Characterization and pharmacokinetic study of recombinant human N-acetylgalactosamine-6-sulfate sulfatase

• Published in: Molecular genetics and metabolism Vol. 91; no. 1; pp. 69 - 78
• Main Authors: Tomatsu, Shunji, Montaño, Adriana M., Gutierrez, Monica, Grubb, Jeffrey H., Oikawa, Hirotaka, Dung, Vu Chi, Ohashi, Amiko, Nishioka, Tatsuo, Yamada, Masamichi, Yamada, Mana, Tosaka, Yasuhiro, Trandafirescu, Georgeta G., Orii, Tadao
• Format: Journal Article
• Language: English
• Published: United States Elsevier Inc 01.05.2007
• Subjects: Animals; Chinese hamster ovary cell; CHO Cells; Chondroitinsulfatases - genetics; Chondroitinsulfatases - isolation & purification; Chondroitinsulfatases - metabolism; Chondroitinsulfatases - pharmacokinetics; Cricetinae; Cricetulus; Disease Models, Animal; Enzyme replacement therapy; Enzyme Stability; GALNS; Humans; Lysosomal storage disease; Mice; Mice, Knockout; Mice, Transgenic; Mucopolysaccharidosis IV - drug therapy; Mucopolysaccharidosis IV - enzymology; Mucopolysaccharidosis IVA; Recombinant Proteins - isolation & purification; Recombinant Proteins - pharmacokinetics; Time Factors; Tissue Distribution; GALNS; Mucopolysaccharidosis IVA; Chinese hamster ovary cell; Lysosomal storage disease; Enzyme replacement therapy
• ISSN: 1096-7192; 1096-7206
• DOI: 10.1016/j.ymgme.2007.01.004

Mucopolysaccharidosis IVA (MPS IVA) is an autosomal recessive disorder caused by a deficiency of N-acetylgalactosamine-6-sulfate sulfatase (GALNS).
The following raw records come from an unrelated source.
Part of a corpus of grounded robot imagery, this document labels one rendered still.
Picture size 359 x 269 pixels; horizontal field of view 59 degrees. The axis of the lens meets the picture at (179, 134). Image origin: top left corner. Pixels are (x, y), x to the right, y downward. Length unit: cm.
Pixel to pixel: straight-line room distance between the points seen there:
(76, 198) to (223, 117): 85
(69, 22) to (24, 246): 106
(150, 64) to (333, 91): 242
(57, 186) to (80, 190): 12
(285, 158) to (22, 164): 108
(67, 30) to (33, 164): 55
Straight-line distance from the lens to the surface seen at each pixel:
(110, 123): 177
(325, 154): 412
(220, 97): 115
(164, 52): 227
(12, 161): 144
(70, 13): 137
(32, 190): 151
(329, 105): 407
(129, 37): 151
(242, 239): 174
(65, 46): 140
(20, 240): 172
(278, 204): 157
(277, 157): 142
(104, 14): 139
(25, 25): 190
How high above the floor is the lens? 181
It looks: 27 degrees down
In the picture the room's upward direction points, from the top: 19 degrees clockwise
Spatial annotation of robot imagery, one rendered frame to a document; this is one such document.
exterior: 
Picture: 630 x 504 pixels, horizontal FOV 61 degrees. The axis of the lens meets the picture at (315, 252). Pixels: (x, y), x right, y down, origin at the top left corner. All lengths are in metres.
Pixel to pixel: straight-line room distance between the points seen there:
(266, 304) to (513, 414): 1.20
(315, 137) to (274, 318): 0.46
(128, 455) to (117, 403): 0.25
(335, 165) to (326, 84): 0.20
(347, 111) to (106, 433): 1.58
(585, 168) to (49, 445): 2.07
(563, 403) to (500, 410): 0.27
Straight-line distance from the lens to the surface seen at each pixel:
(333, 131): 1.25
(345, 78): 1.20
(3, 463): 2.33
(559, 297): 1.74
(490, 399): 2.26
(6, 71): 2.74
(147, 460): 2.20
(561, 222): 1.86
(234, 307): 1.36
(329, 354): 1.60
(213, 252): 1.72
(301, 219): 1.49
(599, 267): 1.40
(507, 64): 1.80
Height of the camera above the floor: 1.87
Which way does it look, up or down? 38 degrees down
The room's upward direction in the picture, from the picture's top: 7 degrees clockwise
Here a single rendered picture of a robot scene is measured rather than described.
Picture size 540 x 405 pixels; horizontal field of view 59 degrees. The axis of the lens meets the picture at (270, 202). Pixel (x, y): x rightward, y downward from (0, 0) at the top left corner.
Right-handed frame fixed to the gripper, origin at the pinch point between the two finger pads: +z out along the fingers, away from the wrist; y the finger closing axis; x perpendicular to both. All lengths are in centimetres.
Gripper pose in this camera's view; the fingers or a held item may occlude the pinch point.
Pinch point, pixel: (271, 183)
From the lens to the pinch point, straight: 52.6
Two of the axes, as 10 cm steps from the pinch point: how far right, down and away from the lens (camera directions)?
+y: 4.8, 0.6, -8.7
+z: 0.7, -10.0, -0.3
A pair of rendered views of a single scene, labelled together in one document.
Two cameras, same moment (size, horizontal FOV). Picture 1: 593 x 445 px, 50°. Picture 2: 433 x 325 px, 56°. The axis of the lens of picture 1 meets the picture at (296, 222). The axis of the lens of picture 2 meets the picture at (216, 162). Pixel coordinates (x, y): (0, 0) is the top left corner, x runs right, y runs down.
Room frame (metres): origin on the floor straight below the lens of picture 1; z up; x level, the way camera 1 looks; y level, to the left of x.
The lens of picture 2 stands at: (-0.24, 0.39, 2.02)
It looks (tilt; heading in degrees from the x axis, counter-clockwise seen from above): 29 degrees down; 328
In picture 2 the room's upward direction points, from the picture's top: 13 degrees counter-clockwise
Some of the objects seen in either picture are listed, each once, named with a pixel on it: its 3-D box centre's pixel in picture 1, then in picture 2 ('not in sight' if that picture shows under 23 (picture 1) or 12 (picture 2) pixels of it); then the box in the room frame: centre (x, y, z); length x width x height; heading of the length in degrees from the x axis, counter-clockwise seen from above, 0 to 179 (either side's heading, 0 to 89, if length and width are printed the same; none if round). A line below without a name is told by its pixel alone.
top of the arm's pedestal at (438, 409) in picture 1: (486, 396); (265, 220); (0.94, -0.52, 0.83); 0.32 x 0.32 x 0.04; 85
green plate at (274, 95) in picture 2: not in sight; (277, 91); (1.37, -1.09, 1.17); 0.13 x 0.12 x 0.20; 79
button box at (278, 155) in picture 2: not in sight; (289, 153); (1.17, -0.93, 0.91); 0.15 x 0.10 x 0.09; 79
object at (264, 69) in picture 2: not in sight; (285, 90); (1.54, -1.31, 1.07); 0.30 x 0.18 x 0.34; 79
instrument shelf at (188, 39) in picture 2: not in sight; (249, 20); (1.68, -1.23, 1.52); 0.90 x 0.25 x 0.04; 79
The aims of this study were to establish Chinese hamster ovary (CHO) cells overexpressing recombinant human GALNS (rhGALNS) and to assess pharmacokinetics and tissue distribution of purified enzymes by using MPS IVA knock-out mouse ( Galns −/− ). The CHO-cell derived rhGALNS was purified from the media by a two-step affinity chromatography procedure. The rhGALNS was administered intravenously to 3-month-old Galns −/− mice at a single dose of 250 U/g of body weight. The treated mice were examined by assaying the GALNS activity at baseline and up to 240 min to assess clearance of the enzyme from blood circulation. The mice were sacrificed 4 h after infusion of the enzyme to study the enzyme distribution in tissues. The rhGALNS was purified 1317-fold with 71% yield. The enzyme was taken up by Galns −/− chondrocytes (150 U/mg/15 h). The uptake was inhibited by mannose-6-phosphate. The enzyme activity disappeared from circulation with a half-life of 2.9 min. After enzyme infusion, the enzyme was taken up and detected in multiple tissues (40.7% of total infused enzymes in liver). Twenty-four hours after a single infusion of the fluorescence-labeled enzymes into MPS IVA mice, biodistribution pattern showed the amount of tagged enzyme retained in bone, bone marrow, liver, spleen, kidney, and heart. In conclusion, we have shown that the phosphorylated rhGALNS is delivered to multiple tissues, including bone, and that it functions bioactively in Galns −/− chondrocytes implying a potential enzyme replacement treatment.